Abstract Hydraulic stimulation of tight unconventional and geothermal reservoirs has been observed to trigger microearthquakes (MEQs). Triggering of MEQ events has been linked to pore pressure, temperature, and in-situ stress variations. The resulting clouds of micro-seismic events are believed to carry information about the underlying coupled flow, geomechanics, and thermal processes and, hence, rock hydraulic and mechanical properties. We develop a framework for integrating microseismic events as monitoring data to infer reservoir property distributions. To model the reservoir stimulation and induced microseismicity, we use a fully coupled thermo-poroelastic model with coupled heat transport, fluid flow, and rock deformation capabilities as forward model and apply the ensemble Kalman filter (EnKF) to assimilate MEQ measurements.

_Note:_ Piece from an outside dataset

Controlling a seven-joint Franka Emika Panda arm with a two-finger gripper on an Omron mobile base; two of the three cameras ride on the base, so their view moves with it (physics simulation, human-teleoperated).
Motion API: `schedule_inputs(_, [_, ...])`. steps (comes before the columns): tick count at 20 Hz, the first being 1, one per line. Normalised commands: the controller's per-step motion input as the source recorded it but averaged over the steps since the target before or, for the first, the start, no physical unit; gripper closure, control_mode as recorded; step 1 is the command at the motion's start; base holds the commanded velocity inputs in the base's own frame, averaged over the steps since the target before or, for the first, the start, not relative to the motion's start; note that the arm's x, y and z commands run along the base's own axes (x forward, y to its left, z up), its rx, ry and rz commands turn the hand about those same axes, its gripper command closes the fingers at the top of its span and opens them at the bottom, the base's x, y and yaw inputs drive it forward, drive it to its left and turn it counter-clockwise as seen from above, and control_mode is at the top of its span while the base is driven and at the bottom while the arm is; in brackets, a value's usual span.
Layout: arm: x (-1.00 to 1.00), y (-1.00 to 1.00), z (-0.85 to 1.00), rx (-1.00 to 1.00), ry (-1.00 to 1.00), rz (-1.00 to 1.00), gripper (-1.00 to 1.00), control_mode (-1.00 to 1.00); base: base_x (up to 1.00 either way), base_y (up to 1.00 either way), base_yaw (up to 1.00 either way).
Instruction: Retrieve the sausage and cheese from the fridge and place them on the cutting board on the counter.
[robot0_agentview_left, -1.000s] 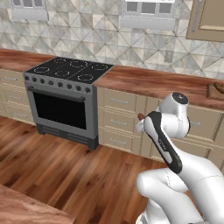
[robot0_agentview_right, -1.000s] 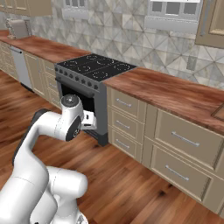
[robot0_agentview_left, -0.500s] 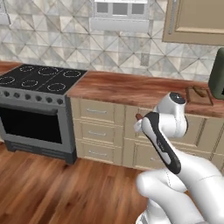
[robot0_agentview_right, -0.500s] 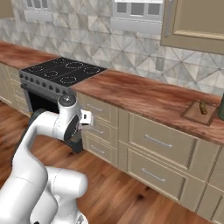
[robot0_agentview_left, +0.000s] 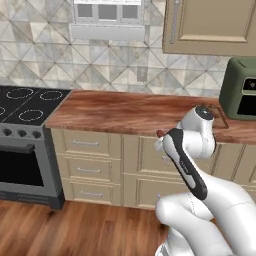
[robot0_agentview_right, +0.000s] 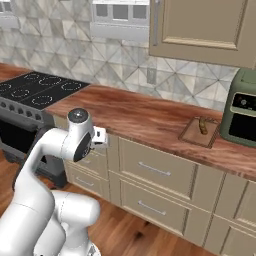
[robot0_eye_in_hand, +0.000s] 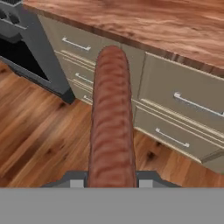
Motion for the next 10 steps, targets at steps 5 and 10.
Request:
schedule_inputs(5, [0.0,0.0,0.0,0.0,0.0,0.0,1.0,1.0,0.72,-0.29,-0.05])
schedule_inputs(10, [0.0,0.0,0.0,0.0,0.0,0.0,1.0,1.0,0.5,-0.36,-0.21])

Because discrete MEQ events are not amenable to continuous estimation methods, we first use a kernel density estimation (KDE) method to convert the observed cloud of MEQ events into a continuous seismicity density map. We then apply a variant of the EnKF to integrate the resulting continuous seismicity density map to estimate heterogeneous hydraulic and geomechanical rock property distributions such as permeability, Young's modulus, tensile strength and Cohesion. We demonstrate that assimilating the large correlated datasets of seismicity density map with the EnKF can result in substantial loss of ensemble spread. To mitigate this issue, we investigate three alternative EnKF implementations: 1) dampening the changes introduced during the update, 2) projecting the microseismic data onto a low-dimensional subspace that is defined by left singular vectors of the perturbed observations matrix, and 3) using coarse-scale continuous representation of the microseismic data. We use numerical experiments to evaluate the performance of these methods.